In some industrial applications, when a user uses a code scanning gun or a PDA or other equipment to input bar code data, some stations need to input long-distance bar codes, some stations need to input short-distance bar codes, and even some stations need to scan long-distance bar codes and near-end bar codes. Most of the existing middle and low end code scanning engines use fixed focus optical lenses, the optical depth of field is short, different product SKUs are generally configured according to the use scenes, such as hd (high definition) for short distance attack, ER/xr (extended range) for long distance attack, sr (standard range) for medium and short distance attack, and different SKUs of the middle and low end fixed focus lenses have different optical clear ranges, so that code scanning for long distance and medium and short distance cannot be considered; the high-end code scanning engine can clearly see the bar codes at the far end or the near end by dynamically adjusting the focal length by using a zoom lens, but the durability of the lens is much worse than that of a fixed-focus lens due to the size, price and zoom time of the zoom lens.
Disclosure of Invention
The invention aims to solve the defects in the prior art and provides a code scanning method of a double-camera code scanning engine.
In order to realize the purpose, the invention adopts the following technical scheme: a code scanning method for a dual-camera code scanning engine comprises a first camera unit, a second camera unit, and a control signal switching unit, the bar code image decoding device comprises a data signal switching unit, a control unit and a decoding unit, wherein the first camera shooting unit has a first focal length, the second camera shooting unit has a second focal length, the first focal length is larger than the second focal length, the control unit is connected with the control signal switching unit so as to control the control signal switching unit to be connected with one of the first camera shooting unit and the second camera shooting unit, the control unit is connected with the data signal switching unit so as to control the data signal switching unit to be connected with one of the first camera shooting unit and the second camera shooting unit, the input end of the decoding unit is connected with the output end of the control unit so as to obtain and decode a bar code image, and the output end of the decoding unit is connected with the input end of the control unit so as to transmit a decoding result to the control unit; the code scanning method comprises the following steps:
S1, a control unit controls a data signal switching unit and a control signal switching unit to be respectively connected with a first camera shooting unit;
s2, judging whether code scanning is needed or not, if so, performing step S3;
s3, the control unit controls the first camera unit to acquire a bar code image, and the first camera unit transmits the bar code image to the control unit for updating and caching;
s4, decoding the bar code image cached by the control unit by a decoding unit;
s5, judging whether the decoding is successful, if so, performing step S6, otherwise, performing step S7;
s6, judging whether code scanning is needed to be continued, if so, repeating the steps from S3 to S5, and if not, closing the engine;
s7, the control unit controls the data signal switching unit and the control signal switching unit to be connected with the second camera shooting unit respectively;
s8, the control unit controls the second camera unit to acquire a bar code image, and the second camera unit transmits the bar code image to the control unit for updating and caching;
s9, decoding the bar code image cached by the control unit by a decoding unit;
s10, judging whether the decoding is successful, if so, performing step S11, otherwise, performing step S12;
s11, judging whether code scanning is needed to be continued, if so, repeating the steps from S8 to S10, and if not, closing the engine;
S12, the control unit controls the data signal switching unit and the control signal switching unit to be connected with the first camera shooting unit respectively;
s13, repeating the steps S3 to S5.
Preferably, the control unit further comprises a decoding failure counting module, an input end of the decoding failure counting module is connected with an output end of the decoding unit, and when the count value of the decoding failure counting module is 1 and the bar code decoding is successful, the count value of the decoding failure counting module is reset to 0; when the count value of the decoding failure counting module reaches 2, the control unit gives out warning information.
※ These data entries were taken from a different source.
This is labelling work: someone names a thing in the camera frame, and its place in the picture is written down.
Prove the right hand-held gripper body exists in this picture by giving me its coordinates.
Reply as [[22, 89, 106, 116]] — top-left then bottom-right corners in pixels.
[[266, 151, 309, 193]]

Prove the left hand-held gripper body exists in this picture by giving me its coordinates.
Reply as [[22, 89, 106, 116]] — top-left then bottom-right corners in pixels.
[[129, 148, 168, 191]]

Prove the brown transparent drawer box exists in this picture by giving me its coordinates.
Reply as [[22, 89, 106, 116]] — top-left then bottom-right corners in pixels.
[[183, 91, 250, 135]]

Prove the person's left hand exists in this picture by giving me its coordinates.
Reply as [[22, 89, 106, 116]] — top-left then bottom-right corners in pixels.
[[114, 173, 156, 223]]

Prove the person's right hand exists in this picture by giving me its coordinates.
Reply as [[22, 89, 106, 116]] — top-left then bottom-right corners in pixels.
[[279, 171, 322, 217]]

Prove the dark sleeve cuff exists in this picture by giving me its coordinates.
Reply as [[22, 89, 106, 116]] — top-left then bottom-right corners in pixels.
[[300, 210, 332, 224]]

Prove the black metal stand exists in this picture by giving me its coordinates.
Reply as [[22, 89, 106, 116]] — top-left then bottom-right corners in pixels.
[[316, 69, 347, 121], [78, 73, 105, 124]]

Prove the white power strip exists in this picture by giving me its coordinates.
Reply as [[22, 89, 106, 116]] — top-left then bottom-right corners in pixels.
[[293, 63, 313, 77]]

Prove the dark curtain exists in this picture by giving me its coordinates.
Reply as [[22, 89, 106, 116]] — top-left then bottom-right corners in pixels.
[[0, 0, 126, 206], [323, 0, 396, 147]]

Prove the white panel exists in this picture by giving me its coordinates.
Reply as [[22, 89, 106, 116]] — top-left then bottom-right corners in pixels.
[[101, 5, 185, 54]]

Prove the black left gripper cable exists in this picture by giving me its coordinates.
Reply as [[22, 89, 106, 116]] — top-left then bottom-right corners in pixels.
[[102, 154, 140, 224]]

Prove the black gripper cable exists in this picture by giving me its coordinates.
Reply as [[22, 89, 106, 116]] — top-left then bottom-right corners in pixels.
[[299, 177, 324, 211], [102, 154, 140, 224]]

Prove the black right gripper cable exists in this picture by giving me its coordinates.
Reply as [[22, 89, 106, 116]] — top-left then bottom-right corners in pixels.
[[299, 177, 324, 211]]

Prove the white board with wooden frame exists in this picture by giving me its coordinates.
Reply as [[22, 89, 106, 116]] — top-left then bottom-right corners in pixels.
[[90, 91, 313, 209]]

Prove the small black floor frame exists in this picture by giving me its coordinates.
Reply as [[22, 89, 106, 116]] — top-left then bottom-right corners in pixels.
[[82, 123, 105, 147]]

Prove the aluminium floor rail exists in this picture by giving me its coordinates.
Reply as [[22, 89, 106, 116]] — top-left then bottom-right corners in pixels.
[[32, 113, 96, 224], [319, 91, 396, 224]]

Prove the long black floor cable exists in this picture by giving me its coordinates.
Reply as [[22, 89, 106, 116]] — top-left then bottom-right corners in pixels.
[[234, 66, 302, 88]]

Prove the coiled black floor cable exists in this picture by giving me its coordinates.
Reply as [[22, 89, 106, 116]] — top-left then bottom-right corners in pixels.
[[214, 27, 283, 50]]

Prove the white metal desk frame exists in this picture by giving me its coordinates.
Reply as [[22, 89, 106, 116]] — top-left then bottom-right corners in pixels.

Furthermore, the double-shooting code scanning engine further comprises an alarm unit, the input end of the alarm unit is connected with the output end of the control unit, and when the count value of the decoding failure counting module reaches 2, the control unit controls the alarm unit to send out a warning signal.
Further, step S6 includes the steps of:
s61, judging whether the count value of the decoding failure counting module is 1, if so, resetting the count value of the decoding failure counting module to be 0;
s62, judging whether the code scanning is needed to be continued, if yes, repeating the steps S3 to S5, and if not, closing the engine.
Further, step S11 includes the steps of:
s111, judging whether the count value of the decoding failure counting module is 1, if so, resetting the count value of the decoding failure counting module to be 0;
And S112, judging whether code scanning is required to be continued, if so, repeating the steps S8 to S10, and if not, closing the engine.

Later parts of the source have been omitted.